Sir Abbas Hilmi Pasha or Abbas II GCB, GCMG, GCVO (Arabic: عباس حلمي باشا) (July 14, 1874, Alexandria19 December 1944, Geneva) was the last khedive of Egypt (January 8, 1892 – December 19, 1914).

Abbas Hilmi Pasha was the great-great-grandson of Mehmet Ali. He succeeded his father, Tawfiq Pasha, as khedive of Egypt. As a boy he visited England, and he had an English tutor for some time in Cairo. He then went to school in Lausanne, and from there passed on to the Theresianum in Vienna. In addition to Turkish, his mother tongue, he acquired fluency in Arabic, and a good conversational knowledge of English, French and German.

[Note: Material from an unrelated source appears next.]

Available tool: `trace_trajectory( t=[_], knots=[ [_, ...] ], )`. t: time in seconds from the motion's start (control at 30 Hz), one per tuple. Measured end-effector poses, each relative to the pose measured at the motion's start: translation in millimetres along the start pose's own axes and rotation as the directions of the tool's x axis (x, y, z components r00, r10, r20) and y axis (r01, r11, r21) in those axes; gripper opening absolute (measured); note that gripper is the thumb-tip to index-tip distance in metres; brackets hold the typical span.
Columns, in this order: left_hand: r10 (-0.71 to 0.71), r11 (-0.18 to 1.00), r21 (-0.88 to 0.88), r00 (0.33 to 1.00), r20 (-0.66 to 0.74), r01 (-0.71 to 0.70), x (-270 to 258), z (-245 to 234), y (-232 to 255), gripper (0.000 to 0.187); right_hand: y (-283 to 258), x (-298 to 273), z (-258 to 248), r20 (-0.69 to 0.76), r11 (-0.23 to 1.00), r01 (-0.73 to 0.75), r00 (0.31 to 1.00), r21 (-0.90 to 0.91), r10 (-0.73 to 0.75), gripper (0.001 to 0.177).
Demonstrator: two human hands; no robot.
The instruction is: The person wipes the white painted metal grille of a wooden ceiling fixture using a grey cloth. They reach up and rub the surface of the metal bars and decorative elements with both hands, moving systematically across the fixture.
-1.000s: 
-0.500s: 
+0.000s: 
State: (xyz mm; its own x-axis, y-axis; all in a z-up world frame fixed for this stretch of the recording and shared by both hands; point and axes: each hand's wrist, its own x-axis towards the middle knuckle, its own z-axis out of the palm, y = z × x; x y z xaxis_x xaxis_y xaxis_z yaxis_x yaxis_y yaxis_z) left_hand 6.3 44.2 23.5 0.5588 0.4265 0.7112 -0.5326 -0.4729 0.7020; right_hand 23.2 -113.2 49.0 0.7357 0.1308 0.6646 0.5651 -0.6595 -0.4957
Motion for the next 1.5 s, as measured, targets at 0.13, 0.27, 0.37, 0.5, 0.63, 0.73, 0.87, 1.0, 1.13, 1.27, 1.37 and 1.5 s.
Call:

He was still at college in Vienna when the sudden death of his father raised him to the Khedivate; and he was barely of age according to Turkish law, which fixes majority at eighteen in cases of succession to the throne. For some time he did not cooperate very cordially with the United Kingdom, whose army had occupied Egypt in 1882. As he was young and eager to exercise his new power, he resented the interference of the British Agent and Consul General in Cairo, Sir Evelyn Baring, who was elevated to the peerage as Lord Cromer. At the outset of his reign, Khedive Abbas surrounded himself with a coterie of European advisers who opposed the British occupation of Egypt and encouraged the young khedive to challenge Cromer by replacing his ailing prime minister with a nationalist. At Cromer's behest, Lord Roseberry, the British foreign secretary, sent him a letter stating that the khedive was obliged to consult the British consul on such issues as cabinet appointments. In January 1894 Khedive Abbas, while on an inspection tour of Egyptian army installations near the southern border, the Mahdists being at the time still in control of the Sudan, made public remarks disparaging the Egyptian army units commanded by British officers. The British commander of the Egyptian army, Sir Herbert Kitchener, immediately offered to resign. Cromer strongly supported Kitchener and pressured the khedive and prime minister to retract the khedive's criticisms of the British officers. From that time on, Abbas no longer publicly opposed the British, but secretly he created, supported, and sustained the nationalist movement, which came to be led by Mustafa Kamil. As Kamil's thrust was increasingly aimed at winning popular support for a National Party, Khedive Abbas publicly distanced himself from the Nationalists.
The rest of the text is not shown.